The We Media conference now has a Fringe Wiki that is asking whether the conference is worth it…. Feedback is pretty instant these days, and putting anything on is a risky business. Also see Technorati under the wemedia tag, which despite my earlier remarks, is working all too well today.

Mind Numbing Conference

The We Media Conference is quite mind-numbing. At first I thought that what it needed was a break-out zone, where you could get away from the boring speakers and meet interesting people. Now, after hours and hours of this, I think it needs a darkened room where you can lie down with an ice-pack on your forehead, with an intravenous drip of some good whisky.

The main subject is how “We Media” - ie the BBC, Reuters, The Times, The Guardian, can “embrace” citizen journalism and use it to their own ends.

Far from being “We Media” it is “They Media” sitting up on the stage and talking without much knowledge about citizen journalism. For a moment it came alive when they had a blogger on the stage - Rachel North who was inspired to blog by being caught up in the London bombing. The rest has been open-ended and vague. The most cringe-worthy moment came when a “young” 31 year old BBC smarmy presenter introduced some “digital assassins” ie bloggers (some of whom work from the BBC), who sat down at the tables with the old fuddy-duddies so that they could talk to real bloggers. Oh God! That was the most embarrassing moment of any conference I have ever been to. Rightfully, it was heckled by an old Private Citizen in the Dad’s Army mode who somehow got into the conference.

Richard Dreyfuss did the Hollywood, “I’m not a typical star because I care” turn, with his tie loosely pulled to one side, telling us that the young can’t be trusted with “this technology” because they haven’t been properly educated in the meaning of Democracy. Then actors are always repulsive as themselves, even if they are wonderful being somebody else. (The Tin Men will always be one of my favourite films).
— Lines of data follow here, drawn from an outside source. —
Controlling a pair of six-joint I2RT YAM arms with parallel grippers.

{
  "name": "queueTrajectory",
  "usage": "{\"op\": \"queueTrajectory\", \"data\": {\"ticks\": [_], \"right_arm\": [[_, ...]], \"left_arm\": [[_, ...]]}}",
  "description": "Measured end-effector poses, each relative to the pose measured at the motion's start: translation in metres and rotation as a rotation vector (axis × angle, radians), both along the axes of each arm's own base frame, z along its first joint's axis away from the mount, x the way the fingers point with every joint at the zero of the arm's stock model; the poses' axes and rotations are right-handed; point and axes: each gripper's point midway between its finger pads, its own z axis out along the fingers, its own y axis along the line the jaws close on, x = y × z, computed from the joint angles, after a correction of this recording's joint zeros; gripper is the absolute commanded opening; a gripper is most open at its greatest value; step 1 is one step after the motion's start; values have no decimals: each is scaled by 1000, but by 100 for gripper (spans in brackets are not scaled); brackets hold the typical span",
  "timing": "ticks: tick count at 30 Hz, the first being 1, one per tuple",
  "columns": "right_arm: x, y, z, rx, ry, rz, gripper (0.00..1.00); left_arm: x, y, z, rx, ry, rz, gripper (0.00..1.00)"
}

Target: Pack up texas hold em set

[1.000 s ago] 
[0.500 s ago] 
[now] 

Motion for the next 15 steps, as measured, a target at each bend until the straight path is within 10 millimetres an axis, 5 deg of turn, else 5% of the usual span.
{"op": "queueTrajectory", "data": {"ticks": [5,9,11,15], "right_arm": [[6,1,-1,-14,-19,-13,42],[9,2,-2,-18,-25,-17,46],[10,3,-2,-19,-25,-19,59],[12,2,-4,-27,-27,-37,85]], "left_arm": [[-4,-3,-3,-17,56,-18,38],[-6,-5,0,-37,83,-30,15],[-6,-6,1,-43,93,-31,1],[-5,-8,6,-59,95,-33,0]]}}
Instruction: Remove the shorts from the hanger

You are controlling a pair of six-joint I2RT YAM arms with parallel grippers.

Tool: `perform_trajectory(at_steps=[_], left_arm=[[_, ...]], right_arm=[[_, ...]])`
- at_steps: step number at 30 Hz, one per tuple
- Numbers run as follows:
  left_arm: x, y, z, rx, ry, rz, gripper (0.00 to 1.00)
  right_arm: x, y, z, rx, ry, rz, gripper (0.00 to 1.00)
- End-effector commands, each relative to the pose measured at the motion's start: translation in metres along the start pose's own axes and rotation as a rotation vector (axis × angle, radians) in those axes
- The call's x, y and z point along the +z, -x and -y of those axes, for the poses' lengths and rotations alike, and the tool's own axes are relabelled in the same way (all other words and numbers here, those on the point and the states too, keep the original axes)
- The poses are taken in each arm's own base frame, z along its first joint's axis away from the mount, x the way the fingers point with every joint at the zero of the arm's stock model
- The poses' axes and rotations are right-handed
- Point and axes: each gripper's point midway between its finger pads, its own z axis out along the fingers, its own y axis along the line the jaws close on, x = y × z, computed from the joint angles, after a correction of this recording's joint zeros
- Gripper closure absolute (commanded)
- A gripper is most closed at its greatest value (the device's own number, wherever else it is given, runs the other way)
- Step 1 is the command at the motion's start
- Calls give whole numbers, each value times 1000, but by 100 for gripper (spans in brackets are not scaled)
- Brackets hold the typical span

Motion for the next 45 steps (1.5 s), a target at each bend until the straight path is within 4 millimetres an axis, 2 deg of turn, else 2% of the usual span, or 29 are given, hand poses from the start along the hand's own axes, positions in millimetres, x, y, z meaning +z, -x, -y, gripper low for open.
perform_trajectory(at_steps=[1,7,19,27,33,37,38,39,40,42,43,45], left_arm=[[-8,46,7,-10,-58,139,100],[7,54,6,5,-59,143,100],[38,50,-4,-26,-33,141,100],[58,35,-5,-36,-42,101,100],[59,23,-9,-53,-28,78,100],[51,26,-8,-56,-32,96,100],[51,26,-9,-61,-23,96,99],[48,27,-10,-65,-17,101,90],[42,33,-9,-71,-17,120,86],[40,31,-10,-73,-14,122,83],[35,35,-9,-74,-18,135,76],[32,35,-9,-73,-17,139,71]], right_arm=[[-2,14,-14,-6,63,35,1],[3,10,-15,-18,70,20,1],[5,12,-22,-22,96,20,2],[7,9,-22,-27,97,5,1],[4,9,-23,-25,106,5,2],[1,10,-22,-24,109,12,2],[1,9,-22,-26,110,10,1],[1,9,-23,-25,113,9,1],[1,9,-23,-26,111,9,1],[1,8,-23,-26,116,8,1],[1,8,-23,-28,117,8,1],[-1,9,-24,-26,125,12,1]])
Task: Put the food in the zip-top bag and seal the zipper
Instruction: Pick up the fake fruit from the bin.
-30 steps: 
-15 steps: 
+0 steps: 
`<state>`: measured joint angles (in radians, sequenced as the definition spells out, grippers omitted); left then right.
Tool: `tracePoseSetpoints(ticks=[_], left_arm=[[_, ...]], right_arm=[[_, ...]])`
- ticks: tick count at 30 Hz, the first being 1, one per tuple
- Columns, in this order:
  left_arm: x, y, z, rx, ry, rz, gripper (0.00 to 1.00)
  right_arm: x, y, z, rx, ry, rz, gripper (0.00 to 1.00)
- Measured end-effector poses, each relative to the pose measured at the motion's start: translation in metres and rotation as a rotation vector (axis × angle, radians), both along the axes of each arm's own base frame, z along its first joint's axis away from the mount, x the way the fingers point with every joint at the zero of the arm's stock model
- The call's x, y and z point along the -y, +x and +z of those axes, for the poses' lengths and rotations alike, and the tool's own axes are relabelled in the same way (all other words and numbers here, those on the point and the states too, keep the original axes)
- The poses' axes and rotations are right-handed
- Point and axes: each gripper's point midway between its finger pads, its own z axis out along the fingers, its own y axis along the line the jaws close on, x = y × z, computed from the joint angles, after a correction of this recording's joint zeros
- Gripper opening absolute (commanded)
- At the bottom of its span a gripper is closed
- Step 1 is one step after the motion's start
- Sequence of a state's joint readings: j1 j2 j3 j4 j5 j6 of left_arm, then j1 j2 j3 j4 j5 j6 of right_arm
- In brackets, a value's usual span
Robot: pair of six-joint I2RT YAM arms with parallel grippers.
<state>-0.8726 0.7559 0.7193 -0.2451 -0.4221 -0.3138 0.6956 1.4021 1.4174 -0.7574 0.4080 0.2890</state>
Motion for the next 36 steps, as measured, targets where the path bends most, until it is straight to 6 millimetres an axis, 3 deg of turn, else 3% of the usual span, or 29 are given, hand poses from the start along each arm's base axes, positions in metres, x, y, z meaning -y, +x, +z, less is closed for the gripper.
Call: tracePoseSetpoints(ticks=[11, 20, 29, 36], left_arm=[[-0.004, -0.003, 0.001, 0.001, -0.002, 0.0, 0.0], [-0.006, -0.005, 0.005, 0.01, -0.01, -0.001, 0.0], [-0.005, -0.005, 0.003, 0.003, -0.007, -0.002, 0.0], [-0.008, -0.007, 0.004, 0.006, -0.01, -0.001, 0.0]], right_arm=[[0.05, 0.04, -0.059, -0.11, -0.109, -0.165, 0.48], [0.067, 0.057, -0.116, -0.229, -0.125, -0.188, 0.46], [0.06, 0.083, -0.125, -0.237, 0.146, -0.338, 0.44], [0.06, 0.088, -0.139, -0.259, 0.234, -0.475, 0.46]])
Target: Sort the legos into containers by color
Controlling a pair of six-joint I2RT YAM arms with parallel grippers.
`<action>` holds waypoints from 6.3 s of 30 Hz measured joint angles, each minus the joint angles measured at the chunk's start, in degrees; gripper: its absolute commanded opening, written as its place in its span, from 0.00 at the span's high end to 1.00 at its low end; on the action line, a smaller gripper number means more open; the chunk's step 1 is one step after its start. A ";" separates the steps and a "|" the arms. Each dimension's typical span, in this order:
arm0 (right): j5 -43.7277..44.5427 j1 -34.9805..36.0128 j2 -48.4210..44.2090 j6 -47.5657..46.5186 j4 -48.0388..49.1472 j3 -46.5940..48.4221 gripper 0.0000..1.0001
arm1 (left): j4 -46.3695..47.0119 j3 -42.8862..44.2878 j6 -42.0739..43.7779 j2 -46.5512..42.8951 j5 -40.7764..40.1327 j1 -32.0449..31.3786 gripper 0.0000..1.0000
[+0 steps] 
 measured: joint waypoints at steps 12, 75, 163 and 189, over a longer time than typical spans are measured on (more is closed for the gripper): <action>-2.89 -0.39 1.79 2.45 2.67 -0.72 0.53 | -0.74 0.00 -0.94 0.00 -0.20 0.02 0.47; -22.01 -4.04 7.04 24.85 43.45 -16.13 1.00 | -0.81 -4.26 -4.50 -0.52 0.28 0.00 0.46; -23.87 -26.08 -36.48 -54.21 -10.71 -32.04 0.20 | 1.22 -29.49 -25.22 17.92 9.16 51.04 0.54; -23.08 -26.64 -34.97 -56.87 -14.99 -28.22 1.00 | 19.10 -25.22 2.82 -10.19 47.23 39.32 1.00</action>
Even the survey which kicked off the conference was bogus. It was presented as saying that people don’t trust bloggers to tell the truth - but in fact it turns out that the question was whether people trust bloggers to have the good of society at heart. This is an entirely different question, and it’s a black mark against the BBC that they twisted this.

Helen Boaden, the BBC Head of news who decided to keep reporting that the London Bombs were a power surge on the tube got off lightly. Nobody asked her about it, even though an authentic victim/blogger was on the stage. Helen was asked what blogs she reads,and she named one by her boss and another by a BBC journalist.

There’s no sense here of the variety and liveliness, human warmth/spite, and sheer entertainment of grass roots media. All I can say is thank goodness I didn’t pay to get in. Actually, they could charge people to get out. I don’t think I’m going to be posting any nice thoughts about the BBC until I’ve got over this.